*** Opening of Data extracts ***

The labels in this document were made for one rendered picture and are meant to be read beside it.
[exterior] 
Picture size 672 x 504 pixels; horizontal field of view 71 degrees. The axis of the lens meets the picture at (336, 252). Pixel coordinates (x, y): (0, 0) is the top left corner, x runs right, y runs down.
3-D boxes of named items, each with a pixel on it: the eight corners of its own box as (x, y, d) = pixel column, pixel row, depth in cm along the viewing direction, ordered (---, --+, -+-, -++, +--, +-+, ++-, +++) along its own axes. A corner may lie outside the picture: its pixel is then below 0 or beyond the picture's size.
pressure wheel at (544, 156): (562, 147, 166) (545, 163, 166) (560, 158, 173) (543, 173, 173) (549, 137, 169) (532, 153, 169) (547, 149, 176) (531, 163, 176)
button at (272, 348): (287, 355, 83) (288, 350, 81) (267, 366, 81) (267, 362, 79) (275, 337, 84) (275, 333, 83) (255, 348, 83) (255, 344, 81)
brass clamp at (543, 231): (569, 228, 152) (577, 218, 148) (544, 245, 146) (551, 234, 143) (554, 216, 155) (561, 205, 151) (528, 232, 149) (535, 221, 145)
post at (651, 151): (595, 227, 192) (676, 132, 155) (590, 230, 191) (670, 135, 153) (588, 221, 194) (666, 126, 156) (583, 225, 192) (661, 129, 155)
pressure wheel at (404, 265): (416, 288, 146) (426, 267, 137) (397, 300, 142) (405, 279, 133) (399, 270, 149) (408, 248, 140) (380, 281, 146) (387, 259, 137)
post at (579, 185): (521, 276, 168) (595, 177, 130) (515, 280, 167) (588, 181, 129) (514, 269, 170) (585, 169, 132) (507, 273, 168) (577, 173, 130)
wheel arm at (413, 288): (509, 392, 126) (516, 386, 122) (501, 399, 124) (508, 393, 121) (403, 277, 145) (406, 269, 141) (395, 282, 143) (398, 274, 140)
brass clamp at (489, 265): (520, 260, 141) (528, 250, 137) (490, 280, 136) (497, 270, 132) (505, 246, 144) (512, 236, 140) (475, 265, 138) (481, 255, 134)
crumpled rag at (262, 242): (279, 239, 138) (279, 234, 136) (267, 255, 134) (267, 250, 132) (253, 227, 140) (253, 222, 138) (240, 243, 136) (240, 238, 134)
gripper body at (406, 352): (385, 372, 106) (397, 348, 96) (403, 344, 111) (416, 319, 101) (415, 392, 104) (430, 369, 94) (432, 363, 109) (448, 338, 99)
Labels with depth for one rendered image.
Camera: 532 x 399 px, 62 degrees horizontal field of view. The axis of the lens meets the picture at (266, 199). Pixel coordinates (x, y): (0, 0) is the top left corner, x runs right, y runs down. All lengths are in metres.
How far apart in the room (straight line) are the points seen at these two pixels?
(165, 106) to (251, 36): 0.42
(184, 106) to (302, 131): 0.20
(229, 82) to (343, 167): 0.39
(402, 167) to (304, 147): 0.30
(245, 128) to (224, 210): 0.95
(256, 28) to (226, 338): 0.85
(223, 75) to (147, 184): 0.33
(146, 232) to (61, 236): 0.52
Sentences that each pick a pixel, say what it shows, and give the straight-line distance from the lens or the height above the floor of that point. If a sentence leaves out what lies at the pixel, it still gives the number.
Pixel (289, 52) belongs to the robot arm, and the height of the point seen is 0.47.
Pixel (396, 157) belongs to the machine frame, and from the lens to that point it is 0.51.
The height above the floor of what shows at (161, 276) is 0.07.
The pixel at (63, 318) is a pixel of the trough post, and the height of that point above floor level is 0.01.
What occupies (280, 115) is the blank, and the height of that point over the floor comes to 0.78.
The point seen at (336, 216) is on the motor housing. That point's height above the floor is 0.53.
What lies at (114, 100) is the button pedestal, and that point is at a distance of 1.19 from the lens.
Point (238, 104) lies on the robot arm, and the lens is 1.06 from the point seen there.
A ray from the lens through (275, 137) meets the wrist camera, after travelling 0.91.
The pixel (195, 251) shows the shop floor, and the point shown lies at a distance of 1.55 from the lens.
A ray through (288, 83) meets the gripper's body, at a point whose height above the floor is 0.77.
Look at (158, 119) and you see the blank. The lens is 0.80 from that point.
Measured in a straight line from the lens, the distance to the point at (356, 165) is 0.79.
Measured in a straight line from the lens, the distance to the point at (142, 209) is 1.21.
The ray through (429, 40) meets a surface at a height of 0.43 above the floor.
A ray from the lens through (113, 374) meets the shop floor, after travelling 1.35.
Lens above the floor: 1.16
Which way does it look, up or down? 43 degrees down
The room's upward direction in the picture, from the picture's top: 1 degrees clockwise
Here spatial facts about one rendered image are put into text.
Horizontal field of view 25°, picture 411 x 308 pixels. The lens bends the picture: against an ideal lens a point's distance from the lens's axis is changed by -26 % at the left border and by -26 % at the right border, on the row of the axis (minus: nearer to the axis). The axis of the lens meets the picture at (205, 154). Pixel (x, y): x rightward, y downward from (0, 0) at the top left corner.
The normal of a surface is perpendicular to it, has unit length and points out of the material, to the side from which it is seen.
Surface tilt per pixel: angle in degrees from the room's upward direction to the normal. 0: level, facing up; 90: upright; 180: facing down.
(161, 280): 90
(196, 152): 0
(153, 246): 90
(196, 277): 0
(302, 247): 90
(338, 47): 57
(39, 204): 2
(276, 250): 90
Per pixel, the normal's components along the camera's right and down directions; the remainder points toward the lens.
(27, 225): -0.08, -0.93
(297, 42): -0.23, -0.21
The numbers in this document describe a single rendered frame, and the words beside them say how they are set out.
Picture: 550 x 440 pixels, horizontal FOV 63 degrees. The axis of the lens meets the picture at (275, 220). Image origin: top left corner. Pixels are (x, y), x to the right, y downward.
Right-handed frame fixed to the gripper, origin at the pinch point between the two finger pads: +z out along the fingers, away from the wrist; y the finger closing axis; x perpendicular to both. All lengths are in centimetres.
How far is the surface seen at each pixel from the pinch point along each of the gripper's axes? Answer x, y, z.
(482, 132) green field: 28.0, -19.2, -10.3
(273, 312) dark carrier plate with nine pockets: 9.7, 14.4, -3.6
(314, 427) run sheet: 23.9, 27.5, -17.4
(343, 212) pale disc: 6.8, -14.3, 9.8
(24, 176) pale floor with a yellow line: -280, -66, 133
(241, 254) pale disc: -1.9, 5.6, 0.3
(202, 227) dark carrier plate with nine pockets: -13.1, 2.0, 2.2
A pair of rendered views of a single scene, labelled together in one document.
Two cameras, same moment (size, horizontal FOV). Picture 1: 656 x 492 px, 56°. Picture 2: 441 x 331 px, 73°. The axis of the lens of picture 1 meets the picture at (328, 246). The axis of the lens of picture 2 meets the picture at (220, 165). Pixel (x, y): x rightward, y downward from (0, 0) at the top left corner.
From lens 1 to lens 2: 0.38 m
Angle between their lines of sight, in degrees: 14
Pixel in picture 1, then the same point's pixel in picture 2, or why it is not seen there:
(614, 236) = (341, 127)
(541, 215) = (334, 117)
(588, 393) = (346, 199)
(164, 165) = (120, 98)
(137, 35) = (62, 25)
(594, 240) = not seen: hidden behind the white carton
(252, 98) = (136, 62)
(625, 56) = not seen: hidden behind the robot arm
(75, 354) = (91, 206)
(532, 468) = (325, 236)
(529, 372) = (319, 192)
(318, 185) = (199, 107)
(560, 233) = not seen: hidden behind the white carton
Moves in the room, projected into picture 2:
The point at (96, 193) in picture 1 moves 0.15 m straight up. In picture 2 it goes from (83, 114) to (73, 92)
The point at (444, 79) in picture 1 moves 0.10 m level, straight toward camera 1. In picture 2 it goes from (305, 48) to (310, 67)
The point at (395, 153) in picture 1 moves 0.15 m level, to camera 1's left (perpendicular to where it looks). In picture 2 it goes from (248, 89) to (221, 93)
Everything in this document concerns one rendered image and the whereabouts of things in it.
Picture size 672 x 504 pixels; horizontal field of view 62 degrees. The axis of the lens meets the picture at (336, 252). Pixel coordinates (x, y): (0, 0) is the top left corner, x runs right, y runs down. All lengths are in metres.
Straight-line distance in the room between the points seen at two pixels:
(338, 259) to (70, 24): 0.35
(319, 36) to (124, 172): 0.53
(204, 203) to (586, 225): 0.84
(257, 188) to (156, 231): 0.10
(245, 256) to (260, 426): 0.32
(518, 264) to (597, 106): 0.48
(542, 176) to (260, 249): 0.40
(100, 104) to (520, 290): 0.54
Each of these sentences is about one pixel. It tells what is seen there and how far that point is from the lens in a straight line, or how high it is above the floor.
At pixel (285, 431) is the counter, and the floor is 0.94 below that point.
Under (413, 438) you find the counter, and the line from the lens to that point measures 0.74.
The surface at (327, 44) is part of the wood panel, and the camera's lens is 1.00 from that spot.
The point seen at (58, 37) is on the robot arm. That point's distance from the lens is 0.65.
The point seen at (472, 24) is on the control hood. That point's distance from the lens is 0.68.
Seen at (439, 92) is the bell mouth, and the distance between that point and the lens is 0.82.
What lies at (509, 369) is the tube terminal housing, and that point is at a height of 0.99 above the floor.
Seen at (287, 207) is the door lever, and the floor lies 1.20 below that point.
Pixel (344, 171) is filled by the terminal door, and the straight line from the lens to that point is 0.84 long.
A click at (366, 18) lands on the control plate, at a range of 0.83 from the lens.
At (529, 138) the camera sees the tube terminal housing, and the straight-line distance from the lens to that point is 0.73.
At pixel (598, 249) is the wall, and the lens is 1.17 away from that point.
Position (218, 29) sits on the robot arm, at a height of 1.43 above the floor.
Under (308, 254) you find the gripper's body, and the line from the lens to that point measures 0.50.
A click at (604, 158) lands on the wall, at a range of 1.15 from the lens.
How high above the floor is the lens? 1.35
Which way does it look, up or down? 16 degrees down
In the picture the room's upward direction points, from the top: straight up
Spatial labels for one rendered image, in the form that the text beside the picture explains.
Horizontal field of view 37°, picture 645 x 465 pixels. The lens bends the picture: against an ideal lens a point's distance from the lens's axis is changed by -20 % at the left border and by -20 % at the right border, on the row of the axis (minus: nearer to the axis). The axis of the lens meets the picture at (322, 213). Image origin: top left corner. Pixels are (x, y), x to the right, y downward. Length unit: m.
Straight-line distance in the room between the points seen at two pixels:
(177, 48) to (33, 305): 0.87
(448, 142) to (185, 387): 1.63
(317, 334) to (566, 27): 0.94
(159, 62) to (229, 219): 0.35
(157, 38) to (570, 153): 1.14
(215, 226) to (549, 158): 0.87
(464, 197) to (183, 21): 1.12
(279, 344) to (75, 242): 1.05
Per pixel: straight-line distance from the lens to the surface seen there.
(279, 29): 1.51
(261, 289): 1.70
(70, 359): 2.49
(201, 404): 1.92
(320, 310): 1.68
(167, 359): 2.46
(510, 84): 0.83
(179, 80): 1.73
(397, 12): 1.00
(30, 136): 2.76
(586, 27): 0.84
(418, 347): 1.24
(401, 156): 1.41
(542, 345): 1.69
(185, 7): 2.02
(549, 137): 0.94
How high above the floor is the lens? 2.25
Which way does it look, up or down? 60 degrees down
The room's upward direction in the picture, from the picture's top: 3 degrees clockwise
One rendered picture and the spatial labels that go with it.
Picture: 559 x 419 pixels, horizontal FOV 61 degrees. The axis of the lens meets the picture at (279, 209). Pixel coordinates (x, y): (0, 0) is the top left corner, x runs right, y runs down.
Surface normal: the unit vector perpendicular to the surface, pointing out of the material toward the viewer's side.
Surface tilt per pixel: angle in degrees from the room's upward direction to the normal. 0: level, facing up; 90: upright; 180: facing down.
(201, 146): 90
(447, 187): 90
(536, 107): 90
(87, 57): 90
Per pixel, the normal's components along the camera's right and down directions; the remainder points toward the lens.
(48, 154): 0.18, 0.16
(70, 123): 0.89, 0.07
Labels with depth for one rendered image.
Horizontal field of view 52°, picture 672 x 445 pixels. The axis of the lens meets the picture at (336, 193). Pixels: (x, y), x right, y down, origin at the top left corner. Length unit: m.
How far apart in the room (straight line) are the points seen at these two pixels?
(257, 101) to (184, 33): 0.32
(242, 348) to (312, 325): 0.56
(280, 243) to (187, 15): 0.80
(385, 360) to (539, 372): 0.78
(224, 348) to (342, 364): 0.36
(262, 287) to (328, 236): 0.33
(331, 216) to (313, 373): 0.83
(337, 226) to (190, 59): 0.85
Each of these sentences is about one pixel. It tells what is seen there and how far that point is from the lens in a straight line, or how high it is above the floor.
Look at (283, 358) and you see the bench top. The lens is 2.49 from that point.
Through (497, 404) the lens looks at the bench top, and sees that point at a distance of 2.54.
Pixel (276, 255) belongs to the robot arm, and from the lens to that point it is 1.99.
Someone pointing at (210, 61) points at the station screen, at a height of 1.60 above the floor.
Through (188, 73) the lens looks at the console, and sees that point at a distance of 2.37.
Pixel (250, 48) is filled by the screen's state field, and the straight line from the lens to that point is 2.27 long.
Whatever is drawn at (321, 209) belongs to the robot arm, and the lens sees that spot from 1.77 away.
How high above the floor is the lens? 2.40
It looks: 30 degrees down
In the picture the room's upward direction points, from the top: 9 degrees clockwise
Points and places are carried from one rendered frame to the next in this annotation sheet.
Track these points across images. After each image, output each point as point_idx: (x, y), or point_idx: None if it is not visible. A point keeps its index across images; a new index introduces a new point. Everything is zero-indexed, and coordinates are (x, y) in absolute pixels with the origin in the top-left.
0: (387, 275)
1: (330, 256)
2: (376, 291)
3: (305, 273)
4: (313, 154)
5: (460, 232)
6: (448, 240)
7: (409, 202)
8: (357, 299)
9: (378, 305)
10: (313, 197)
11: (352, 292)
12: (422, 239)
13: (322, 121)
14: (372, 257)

*** Close of Data extracts ***

The number of lines in the data that hold "dark" must be the entire answer.

2